A misplaced "based on" or "then" can turn an intended open-ended process claim into a rigid sequence that narrows scope — or even eliminates infringement.

1. The Subtle Power of "Logic or Grammar"

When drafting process or system claims, pay attention to whether one step logically depends on another. In chemistry-related inventions, that can happen without any explicit time language.

For example, consider the following two claim fragments:

(a) analyzing the concentration of a polymer precursor and
(b) adjusting the catalyst feed rate based on the analyzed concentration.

Even though no timing word appears, logic dictates that the analysis occurs before the adjustment. If flexibility was intended (e.g., simultaneous feedback control or pre-set calibration), the claim should say so — perhaps:

"analyzing the concentration of a polymer precursor and adjusting the catalyst feed rate, the steps being performable in any order or concurrently."

That single sentence prevents a "logic or grammar" rule from narrowing the claim to a sequential, two-step process.

2. Functional Claiming in Apparatus or System Contexts

Chemical systems often rely on functional language — controllers "configured to measure viscosity," valves "configured to deliver monomer," sensors "configured to transmit temperature data." When those functions are interdependent, a court may infer that the device's structure requires performing them in sequence.

If your intention is to claim capability rather than choreography, focus on configuration, not chronology:

"a controller configured to regulate temperature and flow rate"
instead of
"a controller configured to regulate temperature and then adjust flow rate."

The first covers simultaneous or independent control; the second locks in order.

3. Use the Specification to Frame Intent

Your specification can clarify whether order matters. Add a statement such as:

"Unless otherwise stated, the sequence of operations is not intended to be limiting."

If the order is critical (e.g., pre-heating before adding a catalyst to avoid premature polymerization), explicitly explain why. Inconsistent drafting between examples and claims can create unnecessary vulnerability.

4. A Practical Example from the Lab to the Claim

Imagine you've developed a process for producing a high-performance polymer blend with a nanoscale filler:

Overly restrictive version:

(a) compounding a base polymer with a compatibilizer,
(b) dispersing a nanoparticle filler based on the compatibilizer concentration, and
(c) extruding the compounded blend into pellets.

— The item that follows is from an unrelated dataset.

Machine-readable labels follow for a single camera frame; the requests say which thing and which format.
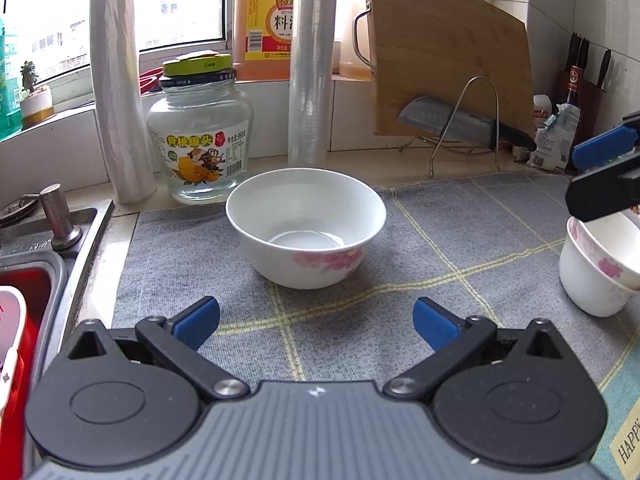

Because the filler dispersion is "based on" the compatibilizer concentration, the claim implicitly requires that (a) finish before (b) — excluding continuous or co-feeding systems.

Improved version:

(a) combining a base polymer, compatibilizer, and nanoparticle filler to form a polymer blend; and
(b) processing the blend by extrusion or mixing, the steps being performable in any order or concurrently.

This version accommodates both batch and continuous extrusion setups — keeping the claim broad and aligned with industrial practice.

Bottom Line

In chemical and materials patents, step order often feels "obvious" from a technical perspective — but to a court, it's a question of grammar and logic. A few extra words can safeguard claim breadth and ensure your drafting reflects scientific reality rather than linguistic accident.

Treat every connector — "based on," "in response to," "after" — as a design choice, not filler. Precision in syntax can be as valuable as precision in stoichiometry.

The content of this article is intended to provide a general guide to the subject matter. Specialist advice should be sought about your specific circumstances.